Start of Raw data

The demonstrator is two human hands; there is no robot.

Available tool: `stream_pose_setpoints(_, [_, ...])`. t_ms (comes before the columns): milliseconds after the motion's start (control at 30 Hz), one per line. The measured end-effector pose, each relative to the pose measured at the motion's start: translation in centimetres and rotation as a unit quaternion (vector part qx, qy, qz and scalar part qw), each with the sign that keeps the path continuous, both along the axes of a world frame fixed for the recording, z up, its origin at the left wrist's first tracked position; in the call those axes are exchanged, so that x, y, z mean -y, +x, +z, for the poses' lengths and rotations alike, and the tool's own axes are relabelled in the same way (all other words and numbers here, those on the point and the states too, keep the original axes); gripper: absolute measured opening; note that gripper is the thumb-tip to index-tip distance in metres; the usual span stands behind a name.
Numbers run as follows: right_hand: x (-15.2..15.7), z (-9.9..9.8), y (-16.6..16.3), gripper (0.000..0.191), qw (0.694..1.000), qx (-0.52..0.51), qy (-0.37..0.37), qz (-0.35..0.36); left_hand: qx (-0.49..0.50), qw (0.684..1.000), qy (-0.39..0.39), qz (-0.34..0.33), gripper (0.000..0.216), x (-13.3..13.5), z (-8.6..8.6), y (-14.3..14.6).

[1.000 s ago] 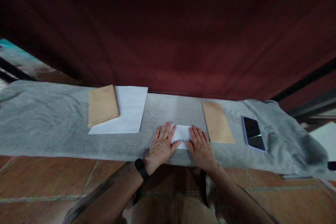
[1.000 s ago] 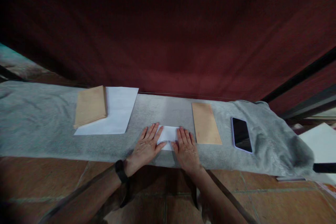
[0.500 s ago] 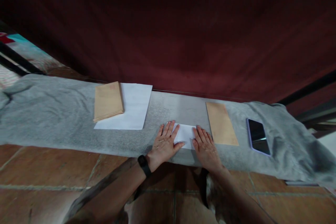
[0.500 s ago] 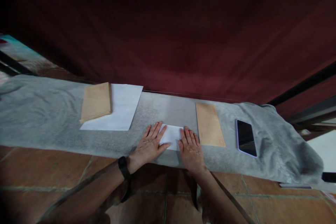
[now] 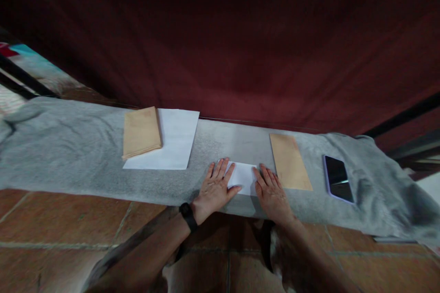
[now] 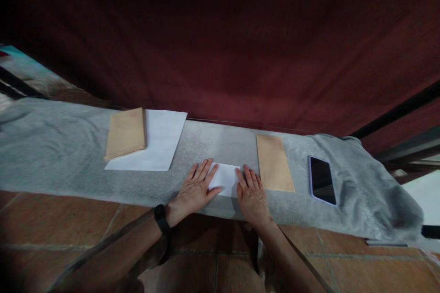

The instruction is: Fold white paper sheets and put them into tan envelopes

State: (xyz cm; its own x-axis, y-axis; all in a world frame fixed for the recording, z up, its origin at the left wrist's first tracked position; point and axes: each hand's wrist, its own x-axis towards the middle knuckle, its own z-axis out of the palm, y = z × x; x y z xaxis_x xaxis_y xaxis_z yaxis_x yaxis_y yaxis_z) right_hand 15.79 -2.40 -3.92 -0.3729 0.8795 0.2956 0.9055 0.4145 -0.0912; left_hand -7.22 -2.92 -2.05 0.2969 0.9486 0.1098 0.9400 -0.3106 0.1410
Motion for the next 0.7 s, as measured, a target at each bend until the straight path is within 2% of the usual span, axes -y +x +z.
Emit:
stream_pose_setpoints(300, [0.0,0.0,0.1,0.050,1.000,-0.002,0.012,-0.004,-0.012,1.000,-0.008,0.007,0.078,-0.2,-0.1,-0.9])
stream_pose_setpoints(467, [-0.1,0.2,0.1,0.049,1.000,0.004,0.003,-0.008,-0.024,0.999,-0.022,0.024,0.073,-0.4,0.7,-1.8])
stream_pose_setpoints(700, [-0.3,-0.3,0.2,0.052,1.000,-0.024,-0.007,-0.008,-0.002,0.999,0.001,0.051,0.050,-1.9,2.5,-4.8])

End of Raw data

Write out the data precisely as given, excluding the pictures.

The demonstrator is two human hands; there is no robot.

Available tool: `stream_pose_setpoints(_, [_, ...])`. t_ms (comes before the columns): milliseconds after the motion's start (control at 30 Hz), one per line. The measured end-effector pose, each relative to the pose measured at the motion's start: translation in centimetres and rotation as a unit quaternion (vector part qx, qy, qz and scalar part qw), each with the sign that keeps the path continuous, both along the axes of a world frame fixed for the recording, z up, its origin at the left wrist's first tracked position; in the call those axes are exchanged, so that x, y, z mean -y, +x, +z, for the poses' lengths and rotations alike, and the tool's own axes are relabelled in the same way (all other words and numbers here, those on the point and the states too, keep the original axes); gripper: absolute measured opening; note that gripper is the thumb-tip to index-tip distance in metres; the usual span stands behind a name.
Numbers run as follows: right_hand: x (-15.2..15.7), z (-9.9..9.8), y (-16.6..16.3), gripper (0.000..0.191), qw (0.694..1.000), qx (-0.52..0.51), qy (-0.37..0.37), qz (-0.35..0.36); left_hand: qx (-0.49..0.50), qw (0.684..1.000), qy (-0.39..0.39), qz (-0.34..0.33), gripper (0.000..0.216), x (-13.3..13.5), z (-8.6..8.6), y (-14.3..14.6).

[1.000 s ago] 
[1.000 s ago] 
[0.500 s ago] 
[0.500 s ago] 
[now] 
[now] 

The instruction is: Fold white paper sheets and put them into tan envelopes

State: (xyz cm; its own x-axis, y-axis; all in a world frame fixed for the recording, z up, its origin at the left wrist's first tracked position; point and axes: each hand's wrist, its own x-axis towards the middle knuckle, its own z-axis out of the palm, y = z × x; x y z xaxis_x xaxis_y xaxis_z yaxis_x yaxis_y yaxis_z) right_hand 15.79 -2.40 -3.92 -0.3729 0.8795 0.2956 0.9055 0.4145 -0.0912; left_hand -7.22 -2.92 -2.05 0.2969 0.9486 0.1098 0.9400 -0.3106 0.1410
Motion for the next 0.7 s, as measured, a target at each bend until the straight path is within 2% of the usual span, axes -y +x +z.
Emit:
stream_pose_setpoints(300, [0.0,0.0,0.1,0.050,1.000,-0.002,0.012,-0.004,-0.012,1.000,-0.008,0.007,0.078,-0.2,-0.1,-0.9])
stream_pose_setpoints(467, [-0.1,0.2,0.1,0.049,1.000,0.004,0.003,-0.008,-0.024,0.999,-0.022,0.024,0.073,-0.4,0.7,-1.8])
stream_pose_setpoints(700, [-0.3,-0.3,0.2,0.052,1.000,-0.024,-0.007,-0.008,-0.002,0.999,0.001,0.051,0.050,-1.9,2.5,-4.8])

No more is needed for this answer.